AIM OF THE TASK
Produce a verbatim transcription of the records below, beginning at the line containing "Point out the dark" and ending at the final line; include only those lines.
# # #
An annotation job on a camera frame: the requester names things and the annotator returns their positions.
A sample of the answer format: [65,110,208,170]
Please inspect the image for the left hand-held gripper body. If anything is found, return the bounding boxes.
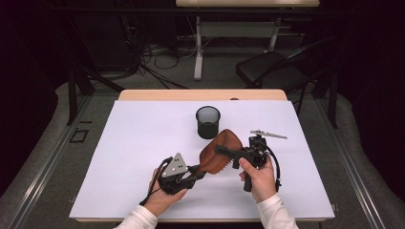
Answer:
[157,152,192,196]

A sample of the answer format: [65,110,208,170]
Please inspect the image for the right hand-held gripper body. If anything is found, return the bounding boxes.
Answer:
[242,129,288,193]

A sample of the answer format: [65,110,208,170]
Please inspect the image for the wooden paddle hairbrush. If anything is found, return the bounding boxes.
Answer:
[199,128,244,176]

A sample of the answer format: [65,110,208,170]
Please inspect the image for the black mesh pen holder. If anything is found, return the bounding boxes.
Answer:
[195,105,222,140]

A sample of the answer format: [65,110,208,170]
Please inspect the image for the person's right hand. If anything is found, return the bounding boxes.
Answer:
[238,156,278,204]

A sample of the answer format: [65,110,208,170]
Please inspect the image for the person's left hand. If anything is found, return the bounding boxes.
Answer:
[142,168,189,218]

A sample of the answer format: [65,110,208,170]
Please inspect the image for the white table cover sheet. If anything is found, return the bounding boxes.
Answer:
[69,99,336,220]

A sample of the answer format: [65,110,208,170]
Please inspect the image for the black folding chair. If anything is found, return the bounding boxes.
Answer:
[235,35,338,116]

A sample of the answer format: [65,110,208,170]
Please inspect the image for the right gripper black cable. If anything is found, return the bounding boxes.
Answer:
[265,145,283,193]

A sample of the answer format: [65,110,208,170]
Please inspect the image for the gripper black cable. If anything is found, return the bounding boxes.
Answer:
[265,145,283,193]
[139,156,174,207]

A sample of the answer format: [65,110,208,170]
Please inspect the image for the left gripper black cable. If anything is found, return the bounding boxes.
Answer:
[139,156,174,207]

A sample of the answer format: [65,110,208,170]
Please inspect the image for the black metal stand frame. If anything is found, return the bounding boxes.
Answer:
[66,63,126,126]
[313,70,339,129]

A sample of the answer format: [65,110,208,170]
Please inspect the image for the tangle of black floor cables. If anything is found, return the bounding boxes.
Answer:
[139,37,213,91]

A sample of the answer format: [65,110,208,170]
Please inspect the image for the metal floor rail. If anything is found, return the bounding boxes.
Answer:
[314,98,386,229]
[6,94,94,229]

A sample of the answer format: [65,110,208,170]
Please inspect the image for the white metal frame table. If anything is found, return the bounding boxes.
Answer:
[175,0,321,81]

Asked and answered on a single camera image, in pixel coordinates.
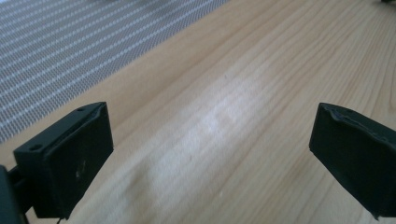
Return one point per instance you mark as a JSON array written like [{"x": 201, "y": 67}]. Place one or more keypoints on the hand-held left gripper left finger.
[{"x": 68, "y": 161}]

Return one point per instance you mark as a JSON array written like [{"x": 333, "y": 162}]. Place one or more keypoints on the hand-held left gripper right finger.
[{"x": 358, "y": 158}]

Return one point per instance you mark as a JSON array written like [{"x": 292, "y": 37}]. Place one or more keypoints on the grey striped placemat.
[{"x": 62, "y": 46}]

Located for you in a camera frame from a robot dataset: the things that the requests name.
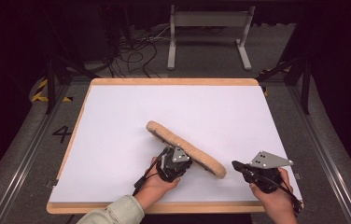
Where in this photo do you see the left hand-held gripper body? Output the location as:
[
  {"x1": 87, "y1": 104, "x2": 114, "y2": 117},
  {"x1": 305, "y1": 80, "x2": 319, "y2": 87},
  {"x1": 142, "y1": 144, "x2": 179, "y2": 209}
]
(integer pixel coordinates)
[{"x1": 156, "y1": 146, "x2": 193, "y2": 184}]

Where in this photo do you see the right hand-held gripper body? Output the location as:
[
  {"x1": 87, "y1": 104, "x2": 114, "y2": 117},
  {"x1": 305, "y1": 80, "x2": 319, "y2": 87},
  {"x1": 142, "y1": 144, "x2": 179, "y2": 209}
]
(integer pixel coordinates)
[{"x1": 242, "y1": 150, "x2": 294, "y2": 194}]

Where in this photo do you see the tan fleece insole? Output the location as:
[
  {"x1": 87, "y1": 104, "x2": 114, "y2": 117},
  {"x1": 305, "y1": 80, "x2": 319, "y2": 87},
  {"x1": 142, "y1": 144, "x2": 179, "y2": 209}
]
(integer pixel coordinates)
[{"x1": 146, "y1": 120, "x2": 228, "y2": 180}]

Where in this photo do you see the person's left hand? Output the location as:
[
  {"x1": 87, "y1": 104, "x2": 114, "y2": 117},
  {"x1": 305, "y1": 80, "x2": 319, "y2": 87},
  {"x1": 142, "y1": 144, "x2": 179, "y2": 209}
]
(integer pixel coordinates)
[{"x1": 141, "y1": 156, "x2": 181, "y2": 210}]

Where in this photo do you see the person's right hand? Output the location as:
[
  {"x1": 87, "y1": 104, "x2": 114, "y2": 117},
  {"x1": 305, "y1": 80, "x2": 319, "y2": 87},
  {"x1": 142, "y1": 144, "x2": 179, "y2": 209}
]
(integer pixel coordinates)
[{"x1": 248, "y1": 167, "x2": 300, "y2": 224}]

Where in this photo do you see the black stand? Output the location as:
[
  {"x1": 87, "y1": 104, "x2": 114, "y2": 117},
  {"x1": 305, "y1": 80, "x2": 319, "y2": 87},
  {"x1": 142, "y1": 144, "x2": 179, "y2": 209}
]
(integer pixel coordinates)
[
  {"x1": 257, "y1": 55, "x2": 312, "y2": 116},
  {"x1": 44, "y1": 57, "x2": 101, "y2": 116}
]

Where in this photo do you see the white metal stand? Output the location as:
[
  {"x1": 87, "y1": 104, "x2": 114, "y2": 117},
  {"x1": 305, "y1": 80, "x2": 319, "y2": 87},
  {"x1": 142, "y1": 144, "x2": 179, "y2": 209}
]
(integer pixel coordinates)
[{"x1": 166, "y1": 4, "x2": 256, "y2": 72}]

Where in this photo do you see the yellow black hazard tape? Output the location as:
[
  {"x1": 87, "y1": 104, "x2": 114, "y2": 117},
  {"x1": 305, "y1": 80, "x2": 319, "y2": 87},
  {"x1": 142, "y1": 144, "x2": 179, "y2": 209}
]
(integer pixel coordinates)
[{"x1": 30, "y1": 77, "x2": 74, "y2": 104}]

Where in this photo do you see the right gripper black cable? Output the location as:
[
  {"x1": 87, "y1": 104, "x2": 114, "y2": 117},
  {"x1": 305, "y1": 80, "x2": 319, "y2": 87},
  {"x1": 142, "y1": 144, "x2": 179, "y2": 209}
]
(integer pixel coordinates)
[{"x1": 251, "y1": 174, "x2": 304, "y2": 217}]

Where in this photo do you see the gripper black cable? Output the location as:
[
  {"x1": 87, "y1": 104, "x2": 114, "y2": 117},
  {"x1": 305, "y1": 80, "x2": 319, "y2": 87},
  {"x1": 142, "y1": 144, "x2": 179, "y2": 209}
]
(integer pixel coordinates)
[
  {"x1": 133, "y1": 148, "x2": 169, "y2": 197},
  {"x1": 251, "y1": 174, "x2": 304, "y2": 217}
]

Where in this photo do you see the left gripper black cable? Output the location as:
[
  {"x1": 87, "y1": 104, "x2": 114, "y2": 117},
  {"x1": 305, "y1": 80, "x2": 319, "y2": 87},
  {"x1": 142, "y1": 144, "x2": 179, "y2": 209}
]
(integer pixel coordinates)
[{"x1": 133, "y1": 148, "x2": 169, "y2": 197}]

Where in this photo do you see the metal floor rail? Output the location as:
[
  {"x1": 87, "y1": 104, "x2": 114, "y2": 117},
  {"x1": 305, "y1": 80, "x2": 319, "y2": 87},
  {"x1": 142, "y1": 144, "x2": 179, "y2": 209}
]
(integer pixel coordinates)
[
  {"x1": 288, "y1": 83, "x2": 351, "y2": 224},
  {"x1": 0, "y1": 83, "x2": 73, "y2": 224}
]

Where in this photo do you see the bundle of floor cables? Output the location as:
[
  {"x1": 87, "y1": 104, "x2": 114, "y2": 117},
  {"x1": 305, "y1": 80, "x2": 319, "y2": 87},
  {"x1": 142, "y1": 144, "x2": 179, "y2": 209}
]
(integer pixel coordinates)
[{"x1": 109, "y1": 26, "x2": 173, "y2": 79}]

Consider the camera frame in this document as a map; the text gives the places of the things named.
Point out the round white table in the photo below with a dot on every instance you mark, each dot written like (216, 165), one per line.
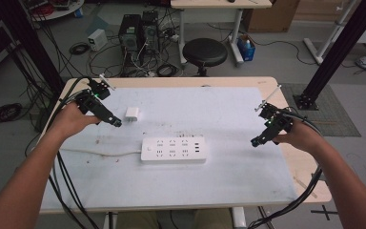
(57, 8)

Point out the white power supply box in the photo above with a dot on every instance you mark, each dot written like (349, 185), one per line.
(97, 38)

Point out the white table mat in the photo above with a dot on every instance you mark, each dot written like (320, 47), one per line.
(187, 184)

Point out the white charger adapter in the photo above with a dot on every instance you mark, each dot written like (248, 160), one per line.
(132, 114)

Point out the white-legged wooden desk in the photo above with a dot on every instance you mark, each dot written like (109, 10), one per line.
(219, 4)

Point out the white metal stand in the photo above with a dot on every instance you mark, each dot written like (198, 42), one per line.
(327, 38)

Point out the black metal frame post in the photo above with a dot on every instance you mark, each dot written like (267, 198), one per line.
(340, 51)
(28, 41)

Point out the white power strip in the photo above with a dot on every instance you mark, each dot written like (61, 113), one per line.
(173, 150)

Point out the black round stool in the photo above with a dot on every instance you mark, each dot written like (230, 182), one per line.
(205, 52)

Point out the black computer tower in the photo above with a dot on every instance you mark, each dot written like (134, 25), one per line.
(150, 30)
(130, 35)

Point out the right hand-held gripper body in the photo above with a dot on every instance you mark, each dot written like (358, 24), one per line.
(274, 122)

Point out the cardboard box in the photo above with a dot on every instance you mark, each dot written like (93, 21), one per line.
(271, 16)

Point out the person's left hand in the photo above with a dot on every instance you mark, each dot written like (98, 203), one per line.
(71, 120)

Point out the dark floor mat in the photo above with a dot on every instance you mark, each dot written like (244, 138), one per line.
(336, 114)

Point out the blue box with bottle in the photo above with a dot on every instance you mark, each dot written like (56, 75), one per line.
(246, 49)

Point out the person's right hand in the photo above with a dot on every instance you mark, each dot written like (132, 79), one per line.
(298, 136)

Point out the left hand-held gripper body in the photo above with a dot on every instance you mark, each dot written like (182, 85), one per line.
(90, 101)
# # #
EXERCISE RESPONSE
Point out the dark floor mat in the photo above with a dot on every instance you mark, each dot written like (244, 138), one per line.
(336, 114)

Point out the blue box with bottle in the photo above with a dot on every instance you mark, each dot written like (56, 75), one per line.
(246, 49)

Point out the person's right hand in the photo above with a dot on every instance you mark, each dot written like (132, 79), one per line.
(298, 136)

Point out the left hand-held gripper body in the photo above with a dot on every instance you mark, each dot written like (182, 85), one per line.
(90, 101)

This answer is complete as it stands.